[About this task]: Your answer should hold exactly the lines beginning with the one that contains "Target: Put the" and ending with the last line of the material, both included. Leave every picture out.

=== Data ===

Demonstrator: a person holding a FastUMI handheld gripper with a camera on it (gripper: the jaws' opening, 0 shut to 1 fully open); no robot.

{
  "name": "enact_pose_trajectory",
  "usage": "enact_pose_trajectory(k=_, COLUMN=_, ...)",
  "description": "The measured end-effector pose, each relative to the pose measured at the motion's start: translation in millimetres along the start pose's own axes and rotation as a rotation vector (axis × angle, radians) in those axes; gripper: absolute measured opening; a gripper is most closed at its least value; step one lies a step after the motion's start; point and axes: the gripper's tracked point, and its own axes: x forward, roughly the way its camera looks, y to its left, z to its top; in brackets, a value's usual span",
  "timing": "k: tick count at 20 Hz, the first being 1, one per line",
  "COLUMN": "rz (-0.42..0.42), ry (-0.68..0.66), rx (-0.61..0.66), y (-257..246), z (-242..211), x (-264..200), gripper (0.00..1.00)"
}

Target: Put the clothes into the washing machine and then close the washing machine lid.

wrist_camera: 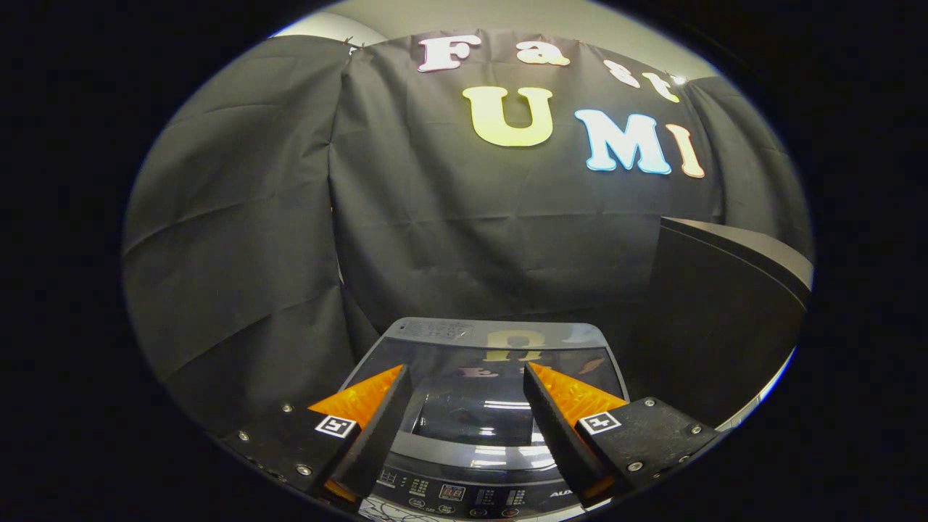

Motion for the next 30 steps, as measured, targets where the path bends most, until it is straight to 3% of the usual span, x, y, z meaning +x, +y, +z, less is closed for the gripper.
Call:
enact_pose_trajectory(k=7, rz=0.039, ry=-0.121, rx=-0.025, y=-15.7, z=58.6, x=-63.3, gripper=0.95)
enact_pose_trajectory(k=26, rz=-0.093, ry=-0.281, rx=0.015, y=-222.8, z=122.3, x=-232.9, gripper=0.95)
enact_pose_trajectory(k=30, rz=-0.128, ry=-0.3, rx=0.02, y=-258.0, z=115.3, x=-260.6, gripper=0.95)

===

[Task output]:
Target: Put the clothes into the washing machine and then close the washing machine lid.

wrist_camera: 

Motion for the next 30 steps, as measured, targets where the path bends most, until it is straight to 3% of the usual span, x, y, z meaning +x, +y, +z, less is closed for the gripper.
Call:
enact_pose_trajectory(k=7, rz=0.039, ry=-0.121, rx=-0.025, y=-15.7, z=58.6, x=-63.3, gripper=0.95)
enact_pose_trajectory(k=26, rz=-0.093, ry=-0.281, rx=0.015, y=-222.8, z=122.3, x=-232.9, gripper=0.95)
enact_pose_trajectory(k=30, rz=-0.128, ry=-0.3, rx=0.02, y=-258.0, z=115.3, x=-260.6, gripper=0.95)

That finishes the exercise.